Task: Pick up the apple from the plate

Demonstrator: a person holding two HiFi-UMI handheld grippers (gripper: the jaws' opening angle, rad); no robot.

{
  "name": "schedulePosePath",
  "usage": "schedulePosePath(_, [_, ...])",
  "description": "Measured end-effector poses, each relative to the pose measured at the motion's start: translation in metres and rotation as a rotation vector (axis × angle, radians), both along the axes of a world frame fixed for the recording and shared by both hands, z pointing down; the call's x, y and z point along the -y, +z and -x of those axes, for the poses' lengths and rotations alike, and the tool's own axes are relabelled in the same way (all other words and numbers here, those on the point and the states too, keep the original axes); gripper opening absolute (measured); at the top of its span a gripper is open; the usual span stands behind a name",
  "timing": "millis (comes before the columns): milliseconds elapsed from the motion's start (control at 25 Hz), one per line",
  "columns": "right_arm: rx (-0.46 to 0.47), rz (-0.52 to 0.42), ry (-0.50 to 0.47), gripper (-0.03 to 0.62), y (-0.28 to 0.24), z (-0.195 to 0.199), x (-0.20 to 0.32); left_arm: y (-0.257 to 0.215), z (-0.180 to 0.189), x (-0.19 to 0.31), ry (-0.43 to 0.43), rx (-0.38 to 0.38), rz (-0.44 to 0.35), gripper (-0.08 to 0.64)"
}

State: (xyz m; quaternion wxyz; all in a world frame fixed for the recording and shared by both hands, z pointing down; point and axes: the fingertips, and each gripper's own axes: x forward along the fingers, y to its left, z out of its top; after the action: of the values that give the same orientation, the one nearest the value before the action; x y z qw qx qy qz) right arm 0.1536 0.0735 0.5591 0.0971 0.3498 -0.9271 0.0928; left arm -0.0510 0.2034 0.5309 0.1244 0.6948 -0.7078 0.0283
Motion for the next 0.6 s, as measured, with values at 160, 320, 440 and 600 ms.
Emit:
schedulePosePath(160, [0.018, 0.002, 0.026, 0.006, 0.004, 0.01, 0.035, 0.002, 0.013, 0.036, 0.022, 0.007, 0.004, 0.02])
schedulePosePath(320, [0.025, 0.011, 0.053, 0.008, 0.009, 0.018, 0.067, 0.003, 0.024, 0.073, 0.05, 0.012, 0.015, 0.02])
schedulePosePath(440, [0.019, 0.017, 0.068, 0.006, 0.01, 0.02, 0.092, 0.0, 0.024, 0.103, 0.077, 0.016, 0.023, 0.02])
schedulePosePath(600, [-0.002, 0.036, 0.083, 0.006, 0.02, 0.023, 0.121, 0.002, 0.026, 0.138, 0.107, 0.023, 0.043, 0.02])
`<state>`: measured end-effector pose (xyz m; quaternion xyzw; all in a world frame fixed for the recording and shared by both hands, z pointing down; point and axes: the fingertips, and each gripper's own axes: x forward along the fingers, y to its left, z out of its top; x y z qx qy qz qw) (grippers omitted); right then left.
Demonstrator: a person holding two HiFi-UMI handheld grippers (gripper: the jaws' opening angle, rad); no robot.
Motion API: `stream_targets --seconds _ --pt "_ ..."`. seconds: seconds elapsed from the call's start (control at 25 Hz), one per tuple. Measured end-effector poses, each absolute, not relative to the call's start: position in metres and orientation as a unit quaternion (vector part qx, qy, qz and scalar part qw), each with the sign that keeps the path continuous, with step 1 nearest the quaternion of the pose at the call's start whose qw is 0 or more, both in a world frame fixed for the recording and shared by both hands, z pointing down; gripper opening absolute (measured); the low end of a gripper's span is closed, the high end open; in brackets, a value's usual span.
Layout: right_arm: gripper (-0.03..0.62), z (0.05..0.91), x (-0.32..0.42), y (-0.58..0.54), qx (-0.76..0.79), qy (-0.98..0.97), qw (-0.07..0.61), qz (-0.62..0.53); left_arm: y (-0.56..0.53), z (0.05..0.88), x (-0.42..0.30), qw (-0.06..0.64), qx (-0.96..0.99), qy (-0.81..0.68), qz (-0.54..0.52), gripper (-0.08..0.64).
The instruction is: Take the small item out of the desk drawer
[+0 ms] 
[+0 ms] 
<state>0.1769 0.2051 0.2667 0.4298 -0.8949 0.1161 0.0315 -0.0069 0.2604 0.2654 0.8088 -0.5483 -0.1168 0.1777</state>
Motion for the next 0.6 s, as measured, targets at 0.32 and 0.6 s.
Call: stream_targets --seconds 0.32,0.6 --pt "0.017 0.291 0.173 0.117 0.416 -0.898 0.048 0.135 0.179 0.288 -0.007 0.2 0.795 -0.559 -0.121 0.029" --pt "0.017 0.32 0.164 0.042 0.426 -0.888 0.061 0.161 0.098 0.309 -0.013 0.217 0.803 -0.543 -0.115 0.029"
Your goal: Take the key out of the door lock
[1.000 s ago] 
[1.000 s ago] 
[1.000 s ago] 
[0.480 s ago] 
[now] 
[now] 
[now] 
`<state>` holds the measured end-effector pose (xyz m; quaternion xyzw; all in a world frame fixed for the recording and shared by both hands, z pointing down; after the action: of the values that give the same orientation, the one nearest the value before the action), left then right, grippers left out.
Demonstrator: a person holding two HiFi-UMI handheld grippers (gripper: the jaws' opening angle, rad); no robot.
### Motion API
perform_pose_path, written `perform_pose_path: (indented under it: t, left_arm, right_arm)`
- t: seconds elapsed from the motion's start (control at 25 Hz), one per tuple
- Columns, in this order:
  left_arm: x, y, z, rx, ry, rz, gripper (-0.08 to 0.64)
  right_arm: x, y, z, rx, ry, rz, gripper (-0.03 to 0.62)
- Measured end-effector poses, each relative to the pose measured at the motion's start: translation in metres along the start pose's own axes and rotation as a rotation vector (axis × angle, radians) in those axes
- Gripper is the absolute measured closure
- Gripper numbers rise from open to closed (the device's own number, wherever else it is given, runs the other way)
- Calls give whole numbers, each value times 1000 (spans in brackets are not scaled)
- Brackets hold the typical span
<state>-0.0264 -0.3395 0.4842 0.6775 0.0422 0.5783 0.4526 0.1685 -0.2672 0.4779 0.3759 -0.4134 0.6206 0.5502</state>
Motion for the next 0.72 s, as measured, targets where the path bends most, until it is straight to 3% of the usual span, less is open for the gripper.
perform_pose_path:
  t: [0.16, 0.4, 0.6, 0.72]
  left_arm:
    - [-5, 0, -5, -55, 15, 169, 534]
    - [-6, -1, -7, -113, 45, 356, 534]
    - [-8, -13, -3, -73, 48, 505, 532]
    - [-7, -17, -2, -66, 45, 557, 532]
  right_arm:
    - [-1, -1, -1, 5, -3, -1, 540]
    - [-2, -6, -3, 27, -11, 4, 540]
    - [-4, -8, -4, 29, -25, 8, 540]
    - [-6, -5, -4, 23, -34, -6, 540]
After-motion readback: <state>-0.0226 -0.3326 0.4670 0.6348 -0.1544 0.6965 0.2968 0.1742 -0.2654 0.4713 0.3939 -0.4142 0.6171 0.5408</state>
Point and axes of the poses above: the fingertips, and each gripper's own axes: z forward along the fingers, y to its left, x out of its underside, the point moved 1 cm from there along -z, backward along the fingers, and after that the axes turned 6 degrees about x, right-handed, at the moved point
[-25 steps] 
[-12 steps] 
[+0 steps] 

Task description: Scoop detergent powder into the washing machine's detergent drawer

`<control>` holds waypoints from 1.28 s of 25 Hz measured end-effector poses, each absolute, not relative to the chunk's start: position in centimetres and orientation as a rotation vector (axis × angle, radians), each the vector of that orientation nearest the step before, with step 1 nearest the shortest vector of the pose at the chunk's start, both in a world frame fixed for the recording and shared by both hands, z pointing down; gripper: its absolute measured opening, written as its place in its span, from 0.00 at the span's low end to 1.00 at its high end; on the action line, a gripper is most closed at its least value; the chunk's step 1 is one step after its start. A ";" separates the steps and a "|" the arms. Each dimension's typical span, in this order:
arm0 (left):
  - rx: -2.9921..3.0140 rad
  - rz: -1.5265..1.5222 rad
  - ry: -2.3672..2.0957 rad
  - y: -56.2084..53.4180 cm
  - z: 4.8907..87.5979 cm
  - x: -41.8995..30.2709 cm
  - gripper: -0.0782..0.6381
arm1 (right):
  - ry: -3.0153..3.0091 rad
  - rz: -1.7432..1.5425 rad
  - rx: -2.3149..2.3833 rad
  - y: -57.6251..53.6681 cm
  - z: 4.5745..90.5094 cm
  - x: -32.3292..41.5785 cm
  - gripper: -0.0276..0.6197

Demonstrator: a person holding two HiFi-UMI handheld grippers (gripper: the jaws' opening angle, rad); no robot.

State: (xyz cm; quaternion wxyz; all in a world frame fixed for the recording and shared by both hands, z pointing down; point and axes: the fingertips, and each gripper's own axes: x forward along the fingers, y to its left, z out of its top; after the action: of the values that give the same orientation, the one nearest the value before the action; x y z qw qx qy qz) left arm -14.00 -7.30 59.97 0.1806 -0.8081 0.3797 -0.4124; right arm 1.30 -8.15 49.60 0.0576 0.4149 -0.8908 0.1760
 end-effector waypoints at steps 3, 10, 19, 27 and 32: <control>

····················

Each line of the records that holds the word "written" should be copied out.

**EXERCISE RESPONSE**
perform_pose_path, written `perform_pose_path: (indented under it: t, left_arm, right_arm)`
`<control>` holds waypoints from 1.28 s of 25 Hz measured end-effector poses, each absolute, not relative to the chunk's start: position in centimetres and orientation as a rotation vector (axis × angle, radians), each the vector of that orientation nearest the step before, with step 1 nearest the shortest vector of the pose at the chunk's start, both in a world frame fixed for the recording and shared by both hands, z pointing down; gripper: its absolute measured opening, written as its place in its span, from 0.00 at the span's low end to 1.00 at its high end; on the action line, a gripper is most closed at its least value; the chunk's step 1 is one step after its start. A ";" separates the steps and a "|" the arms. Each dimension's typical span, in this order:

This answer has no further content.